◆ Task ◆
As you reproduce every line below, keep it exactly as written and leave out the images.

---

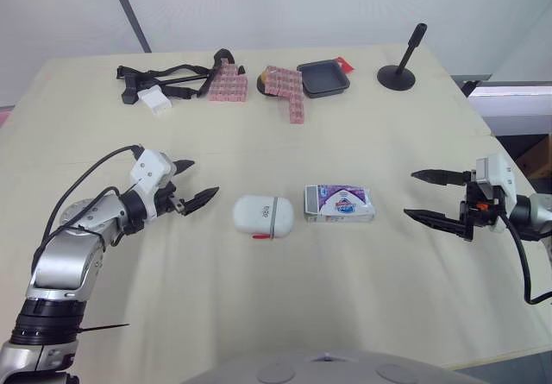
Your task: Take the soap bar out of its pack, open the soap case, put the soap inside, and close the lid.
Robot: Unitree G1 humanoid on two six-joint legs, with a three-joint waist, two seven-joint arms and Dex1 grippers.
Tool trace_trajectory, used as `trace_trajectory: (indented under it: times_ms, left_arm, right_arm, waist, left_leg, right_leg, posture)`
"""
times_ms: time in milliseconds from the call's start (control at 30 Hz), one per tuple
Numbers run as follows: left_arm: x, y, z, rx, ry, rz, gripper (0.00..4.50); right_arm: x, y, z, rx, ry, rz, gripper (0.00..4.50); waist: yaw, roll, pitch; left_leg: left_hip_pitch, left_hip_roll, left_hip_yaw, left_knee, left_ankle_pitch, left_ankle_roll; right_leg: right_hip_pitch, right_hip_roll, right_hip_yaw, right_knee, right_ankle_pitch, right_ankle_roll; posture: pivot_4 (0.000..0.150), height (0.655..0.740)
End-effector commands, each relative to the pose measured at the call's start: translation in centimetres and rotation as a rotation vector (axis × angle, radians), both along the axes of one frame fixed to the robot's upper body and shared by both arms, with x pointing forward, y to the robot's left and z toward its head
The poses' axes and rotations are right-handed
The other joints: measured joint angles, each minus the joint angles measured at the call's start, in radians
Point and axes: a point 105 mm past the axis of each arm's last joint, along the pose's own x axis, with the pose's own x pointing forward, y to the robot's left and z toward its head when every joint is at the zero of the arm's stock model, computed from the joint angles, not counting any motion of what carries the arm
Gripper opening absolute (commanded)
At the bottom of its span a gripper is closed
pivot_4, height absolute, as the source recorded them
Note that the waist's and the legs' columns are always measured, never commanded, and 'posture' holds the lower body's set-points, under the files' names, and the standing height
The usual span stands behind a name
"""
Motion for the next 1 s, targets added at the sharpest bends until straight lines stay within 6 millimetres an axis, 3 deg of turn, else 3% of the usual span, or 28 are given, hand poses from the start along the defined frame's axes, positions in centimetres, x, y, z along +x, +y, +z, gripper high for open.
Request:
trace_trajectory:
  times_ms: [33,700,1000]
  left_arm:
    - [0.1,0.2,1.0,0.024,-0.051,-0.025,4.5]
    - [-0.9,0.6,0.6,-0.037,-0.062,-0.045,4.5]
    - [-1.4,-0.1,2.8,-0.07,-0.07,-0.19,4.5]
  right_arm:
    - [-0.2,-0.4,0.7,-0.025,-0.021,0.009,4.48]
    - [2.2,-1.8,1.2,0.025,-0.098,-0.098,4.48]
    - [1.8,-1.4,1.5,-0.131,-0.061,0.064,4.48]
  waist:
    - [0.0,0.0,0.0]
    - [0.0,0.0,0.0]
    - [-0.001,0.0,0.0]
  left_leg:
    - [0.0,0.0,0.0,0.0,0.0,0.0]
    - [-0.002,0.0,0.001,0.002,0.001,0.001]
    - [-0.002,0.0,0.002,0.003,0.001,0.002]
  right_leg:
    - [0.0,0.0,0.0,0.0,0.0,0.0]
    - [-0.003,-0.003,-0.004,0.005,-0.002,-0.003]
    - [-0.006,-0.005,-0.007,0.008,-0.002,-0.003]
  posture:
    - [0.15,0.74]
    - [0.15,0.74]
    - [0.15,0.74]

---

◆ Solution for this task ◆
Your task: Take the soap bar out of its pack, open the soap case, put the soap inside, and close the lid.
Robot: Unitree G1 humanoid on two six-joint legs, with a three-joint waist, two seven-joint arms and Dex1 grippers.
Tool trace_trajectory, used as `trace_trajectory: (indented under it: times_ms, left_arm, right_arm, waist, left_leg, right_leg, posture)`
"""
times_ms: time in milliseconds from the call's start (control at 30 Hz), one per tuple
Numbers run as follows: left_arm: x, y, z, rx, ry, rz, gripper (0.00..4.50); right_arm: x, y, z, rx, ry, rz, gripper (0.00..4.50); waist: yaw, roll, pitch; left_leg: left_hip_pitch, left_hip_roll, left_hip_yaw, left_knee, left_ankle_pitch, left_ankle_roll; right_leg: right_hip_pitch, right_hip_roll, right_hip_yaw, right_knee, right_ankle_pitch, right_ankle_roll; posture: pivot_4 (0.000..0.150), height (0.655..0.740)
End-effector commands, each relative to the pose measured at the call's start: translation in centimetres and rotation as a rotation vector (axis × angle, radians), both along the axes of one frame fixed to the robot's upper body and shared by both arms, with x pointing forward, y to the robot's left and z toward its head
The poses' axes and rotations are right-handed
The other joints: measured joint angles, each minus the joint angles measured at the call's start, in radians
Point and axes: a point 105 mm past the axis of each arm's last joint, along the pose's own x axis, with the pose's own x pointing forward, y to the robot's left and z toward its head when every joint is at the zero of the arm's stock model, computed from the joint angles, not counting any motion of what carries the arm
Gripper opening absolute (commanded)
At the bottom of its span a gripper is closed
pivot_4, height absolute, as the source recorded them
Note that the waist's and the legs' columns are always measured, never commanded, and 'posture' holds the lower body's set-points, under the files' names, and the standing height
The usual span stands behind a name
"""
Motion for the next 1 s, targets added at the sharpest bends until straight lines stay within 6 millimetres an axis, 3 deg of turn, else 3% of the usual span, or 28 are given, hand poses from the start along the defined frame's axes, positions in centimetres, x, y, z along +x, +y, +z, gripper high for open.
Request:
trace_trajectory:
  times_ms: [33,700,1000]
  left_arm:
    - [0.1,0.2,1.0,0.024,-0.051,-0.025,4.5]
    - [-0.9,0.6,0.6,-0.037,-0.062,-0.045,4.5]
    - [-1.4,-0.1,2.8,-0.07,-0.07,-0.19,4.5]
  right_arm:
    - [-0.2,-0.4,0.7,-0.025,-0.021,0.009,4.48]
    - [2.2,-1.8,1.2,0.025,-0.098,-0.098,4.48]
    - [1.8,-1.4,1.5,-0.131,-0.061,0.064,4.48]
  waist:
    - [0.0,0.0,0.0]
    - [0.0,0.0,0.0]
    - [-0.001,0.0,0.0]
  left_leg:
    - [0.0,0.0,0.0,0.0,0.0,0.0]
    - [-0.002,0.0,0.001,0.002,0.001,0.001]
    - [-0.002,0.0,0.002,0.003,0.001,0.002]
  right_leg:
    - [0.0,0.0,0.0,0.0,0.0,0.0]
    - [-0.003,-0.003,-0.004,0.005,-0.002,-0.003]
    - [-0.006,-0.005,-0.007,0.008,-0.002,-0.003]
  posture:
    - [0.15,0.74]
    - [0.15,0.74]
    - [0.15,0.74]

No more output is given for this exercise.